En TensorFlow, podemos hacer esto fácilmente con la función `convert_image_dtype()`:


import tensorflow as tf

# Cargar y decodificar la imagen
image_path = 'imagen.jpg'
image = tf.io.read_file(image_path)
image = tf.image.decode_jpeg(image, channels=3)

# Normalizar la imagen
normalized_image = tf.image.convert_image_dtype(image, tf.float32)

# Mostrar la imagen normalizada
import matplotlib.pyplot as plt
plt.imshow(normalized_image.numpy())
plt.axis('off')
plt.show()
                

Este código convierte los valores de los píxeles a un rango entre 0 y 1, lo cual es útil para alimentar redes neuronales.

Transferencia de Aprendizaje en Visión por Computadora

La transferencia de aprendizaje (transfer learning) es una técnica en la que un modelo preentrenado en una gran base de datos, como ImageNet, es ajustado para tareas específicas. Esto permite que los modelos se entrenen con menos datos y en menos tiempo.

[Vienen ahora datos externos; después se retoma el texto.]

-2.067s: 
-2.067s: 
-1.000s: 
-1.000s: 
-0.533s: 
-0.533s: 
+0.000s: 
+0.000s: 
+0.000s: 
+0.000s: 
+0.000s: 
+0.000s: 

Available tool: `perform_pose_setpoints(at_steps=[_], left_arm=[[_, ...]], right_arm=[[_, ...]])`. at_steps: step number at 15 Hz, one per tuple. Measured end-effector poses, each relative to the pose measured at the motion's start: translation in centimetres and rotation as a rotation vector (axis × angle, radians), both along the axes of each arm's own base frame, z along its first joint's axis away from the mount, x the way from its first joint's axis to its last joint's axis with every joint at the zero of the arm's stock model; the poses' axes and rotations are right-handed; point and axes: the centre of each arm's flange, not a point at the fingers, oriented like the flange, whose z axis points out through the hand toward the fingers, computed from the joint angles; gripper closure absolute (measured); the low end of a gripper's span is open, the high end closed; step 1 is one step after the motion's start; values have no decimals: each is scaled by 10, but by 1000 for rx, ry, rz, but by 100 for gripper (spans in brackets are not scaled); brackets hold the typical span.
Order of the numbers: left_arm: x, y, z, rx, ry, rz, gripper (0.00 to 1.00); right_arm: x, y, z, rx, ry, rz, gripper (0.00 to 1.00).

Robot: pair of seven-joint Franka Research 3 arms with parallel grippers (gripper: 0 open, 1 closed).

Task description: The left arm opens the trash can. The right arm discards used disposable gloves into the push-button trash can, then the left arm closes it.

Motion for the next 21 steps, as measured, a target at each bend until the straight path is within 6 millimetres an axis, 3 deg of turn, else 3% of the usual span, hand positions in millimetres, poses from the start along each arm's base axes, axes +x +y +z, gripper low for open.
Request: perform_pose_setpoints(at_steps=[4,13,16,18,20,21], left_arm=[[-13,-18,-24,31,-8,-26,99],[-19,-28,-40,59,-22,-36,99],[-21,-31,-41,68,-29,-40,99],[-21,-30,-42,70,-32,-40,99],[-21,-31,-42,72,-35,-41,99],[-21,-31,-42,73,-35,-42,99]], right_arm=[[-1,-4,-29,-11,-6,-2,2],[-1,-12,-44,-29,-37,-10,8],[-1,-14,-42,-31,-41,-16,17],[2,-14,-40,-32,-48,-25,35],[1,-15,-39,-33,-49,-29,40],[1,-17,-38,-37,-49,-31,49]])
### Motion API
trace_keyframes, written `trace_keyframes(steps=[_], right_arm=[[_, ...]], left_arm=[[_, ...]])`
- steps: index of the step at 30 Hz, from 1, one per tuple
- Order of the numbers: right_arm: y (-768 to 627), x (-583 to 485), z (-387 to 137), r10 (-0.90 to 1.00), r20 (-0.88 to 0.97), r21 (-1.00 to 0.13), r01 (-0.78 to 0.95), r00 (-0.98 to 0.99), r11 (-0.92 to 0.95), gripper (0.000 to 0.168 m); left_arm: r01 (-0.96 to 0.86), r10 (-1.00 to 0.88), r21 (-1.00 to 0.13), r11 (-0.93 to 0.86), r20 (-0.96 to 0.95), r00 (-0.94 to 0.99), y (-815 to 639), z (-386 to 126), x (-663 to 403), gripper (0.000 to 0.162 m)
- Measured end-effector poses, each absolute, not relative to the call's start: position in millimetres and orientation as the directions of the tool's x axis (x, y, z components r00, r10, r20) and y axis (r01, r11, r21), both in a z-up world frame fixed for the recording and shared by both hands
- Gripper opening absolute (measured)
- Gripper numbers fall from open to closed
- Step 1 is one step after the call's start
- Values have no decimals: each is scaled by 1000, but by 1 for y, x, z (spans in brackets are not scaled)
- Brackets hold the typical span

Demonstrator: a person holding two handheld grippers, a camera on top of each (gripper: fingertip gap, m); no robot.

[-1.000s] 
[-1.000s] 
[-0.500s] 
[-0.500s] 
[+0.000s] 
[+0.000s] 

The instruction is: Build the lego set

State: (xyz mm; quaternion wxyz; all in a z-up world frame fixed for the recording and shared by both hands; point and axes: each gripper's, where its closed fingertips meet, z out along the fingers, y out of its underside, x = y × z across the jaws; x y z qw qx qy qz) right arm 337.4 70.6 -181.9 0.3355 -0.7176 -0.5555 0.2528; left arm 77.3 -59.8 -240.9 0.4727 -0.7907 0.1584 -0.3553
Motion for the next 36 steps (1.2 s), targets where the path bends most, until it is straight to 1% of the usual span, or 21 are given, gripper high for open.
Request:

En TensorFlow, se puede utilizar un modelo preentrenado como base para construir una red más profunda:


import tensorflow as tf
import matplotlib.pyplot as plt
import numpy as np

# Cargar el modelo preentrenado ResNet50, sin la capa superior (fully connected layers)
model = tf.keras.applications.ResNet50(weights='imagenet')

# Cargar la imagen
img_path = 'imagen.jpg'
image = tf.io.read_file(img_path)
image = tf.image.decode_jpeg(image, channels=3)
image = tf.image.resize(image, [224, 224])  # Redimensionar la imagen a 224x224 para ResNet50

# Normalizar la imagen para que esté en el rango correcto para el modelo preentrenado
image = tf.image.convert_image_dtype(image, tf.float32)
image = tf.keras.applications.resnet50.preprocess_input(image)  # Normalización específica de ResNet50

# Expande las dimensiones de la imagen para que sea compatible con la entrada del modelo
image = np.expand_dims(image, axis=0)

# Hacer la predicción
predictions = model.predict(image)

# Decodificar las predicciones (obtendremos la clase predicha con la probabilidad más alta)
decoded_predictions = tf.keras.applications.resnet50.decode_predictions(predictions, top=3)[0]

# Mostrar la imagen y las 3 predicciones principales
plt.imshow(image[0])
plt.title(f"Predicción: {decoded_predictions[0][1]} ({decoded_predictions[0][2]*100:.2f}%)")
plt.axis('off')
plt.show()

# Imprimir las 3 mejores predicciones
print("Las 3 principales predicciones:")
for i in decoded_predictions:
    print(f"{i[1]}: {i[2]*100:.2f}%")
                    
                

Este código muestra cómo usar un modelo preentrenado (VGG16 en este caso) y agregarle nuevas capas para un problema específico. La base del modelo se congela para evitar que se entrene de nuevo.

Visualización de Resultados de Predicción con Imágenes

Una vez que un modelo de Machine Learning ha sido entrenado, puedes usarlo para hacer predicciones sobre nuevas imágenes. Para ver cómo el modelo está prediciendo, puedes visualizar las imágenes junto con sus etiquetas predichas.

Este es un ejemplo de cómo visualizar las predicciones:


import tensorflow as tf
import matplotlib.pyplot as plt
import numpy as np

# Cargar la imagen
image = tf.io.read_file('imagen.jpg')
image = tf.image.decode_jpeg(image, channels=3)
image = tf.image.resize(image, [224, 224])

# Preprocesar la imagen para el modelo
image = tf.image.convert_image_dtype(image, tf.float32)
image = np.expand_dims(image, axis=0)

# Hacer la predicción
predictions = model.predict(image)

# Mostrar la imagen y la predicción
plt.imshow(image[0])
plt.title(f"Predicción: {predictions[0]}")
plt.axis('off')
plt.show()
                

Este ejemplo muestra cómo tomar una imagen de entrada, pasarla por el modelo y visualizar la imagen junto con la predicción realizada por el modelo.